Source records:
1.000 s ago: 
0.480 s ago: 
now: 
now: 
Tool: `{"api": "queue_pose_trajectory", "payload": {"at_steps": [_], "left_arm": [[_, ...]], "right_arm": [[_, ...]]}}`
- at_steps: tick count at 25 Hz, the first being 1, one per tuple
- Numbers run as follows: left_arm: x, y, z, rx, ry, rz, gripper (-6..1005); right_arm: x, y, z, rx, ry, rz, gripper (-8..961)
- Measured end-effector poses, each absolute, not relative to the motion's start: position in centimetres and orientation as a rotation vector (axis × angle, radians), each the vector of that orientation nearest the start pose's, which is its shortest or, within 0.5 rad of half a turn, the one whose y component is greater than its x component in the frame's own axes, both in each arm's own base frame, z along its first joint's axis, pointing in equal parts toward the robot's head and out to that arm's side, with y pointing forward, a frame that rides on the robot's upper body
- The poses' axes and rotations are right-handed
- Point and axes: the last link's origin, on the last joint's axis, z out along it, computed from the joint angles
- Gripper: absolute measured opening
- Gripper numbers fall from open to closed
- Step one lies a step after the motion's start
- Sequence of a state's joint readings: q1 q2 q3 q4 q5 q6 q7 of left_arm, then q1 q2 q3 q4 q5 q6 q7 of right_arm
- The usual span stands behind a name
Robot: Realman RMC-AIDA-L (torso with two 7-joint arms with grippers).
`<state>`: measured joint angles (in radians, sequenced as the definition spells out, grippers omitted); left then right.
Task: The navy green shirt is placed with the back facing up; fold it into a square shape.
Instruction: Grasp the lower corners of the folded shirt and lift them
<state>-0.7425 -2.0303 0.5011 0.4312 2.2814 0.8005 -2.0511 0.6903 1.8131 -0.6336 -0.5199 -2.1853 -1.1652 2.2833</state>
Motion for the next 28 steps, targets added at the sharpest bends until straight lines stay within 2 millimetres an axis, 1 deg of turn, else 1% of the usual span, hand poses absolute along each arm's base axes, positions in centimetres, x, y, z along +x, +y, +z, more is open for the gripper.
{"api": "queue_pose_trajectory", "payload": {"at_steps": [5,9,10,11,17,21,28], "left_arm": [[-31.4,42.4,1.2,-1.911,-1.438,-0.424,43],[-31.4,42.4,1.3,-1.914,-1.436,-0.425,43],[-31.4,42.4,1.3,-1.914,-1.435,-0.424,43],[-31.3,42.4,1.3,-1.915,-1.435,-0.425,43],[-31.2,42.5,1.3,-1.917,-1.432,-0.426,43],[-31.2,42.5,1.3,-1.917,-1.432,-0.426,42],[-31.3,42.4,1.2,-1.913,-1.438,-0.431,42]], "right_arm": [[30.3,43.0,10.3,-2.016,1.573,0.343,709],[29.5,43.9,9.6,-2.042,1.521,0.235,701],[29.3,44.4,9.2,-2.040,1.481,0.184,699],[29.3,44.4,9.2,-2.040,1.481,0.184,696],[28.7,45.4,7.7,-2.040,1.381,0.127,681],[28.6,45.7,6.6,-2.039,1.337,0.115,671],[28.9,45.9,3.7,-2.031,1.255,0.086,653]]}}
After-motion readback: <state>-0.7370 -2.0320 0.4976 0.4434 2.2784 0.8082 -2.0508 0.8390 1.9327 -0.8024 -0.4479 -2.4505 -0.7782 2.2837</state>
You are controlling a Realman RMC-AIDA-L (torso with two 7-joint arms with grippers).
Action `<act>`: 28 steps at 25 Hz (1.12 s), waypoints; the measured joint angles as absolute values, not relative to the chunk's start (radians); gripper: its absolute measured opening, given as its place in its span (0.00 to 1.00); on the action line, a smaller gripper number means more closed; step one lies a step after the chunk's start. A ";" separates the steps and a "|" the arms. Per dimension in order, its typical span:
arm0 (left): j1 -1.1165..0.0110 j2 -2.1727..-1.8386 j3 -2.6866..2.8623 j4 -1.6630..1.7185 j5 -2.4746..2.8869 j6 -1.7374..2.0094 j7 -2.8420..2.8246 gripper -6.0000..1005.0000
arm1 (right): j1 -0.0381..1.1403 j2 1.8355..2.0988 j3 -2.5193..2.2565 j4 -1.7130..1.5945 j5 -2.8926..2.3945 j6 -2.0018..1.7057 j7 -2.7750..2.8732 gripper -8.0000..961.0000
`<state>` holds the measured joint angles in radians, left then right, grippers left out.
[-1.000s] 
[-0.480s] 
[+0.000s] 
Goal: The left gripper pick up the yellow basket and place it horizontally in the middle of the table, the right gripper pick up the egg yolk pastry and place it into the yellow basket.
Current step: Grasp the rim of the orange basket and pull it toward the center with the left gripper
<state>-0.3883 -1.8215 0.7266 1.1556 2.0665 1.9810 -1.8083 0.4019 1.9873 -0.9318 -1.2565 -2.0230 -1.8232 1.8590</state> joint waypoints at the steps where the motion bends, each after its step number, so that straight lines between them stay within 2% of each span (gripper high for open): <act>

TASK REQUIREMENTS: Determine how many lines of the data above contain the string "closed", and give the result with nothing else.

ANSWER SECTION: 2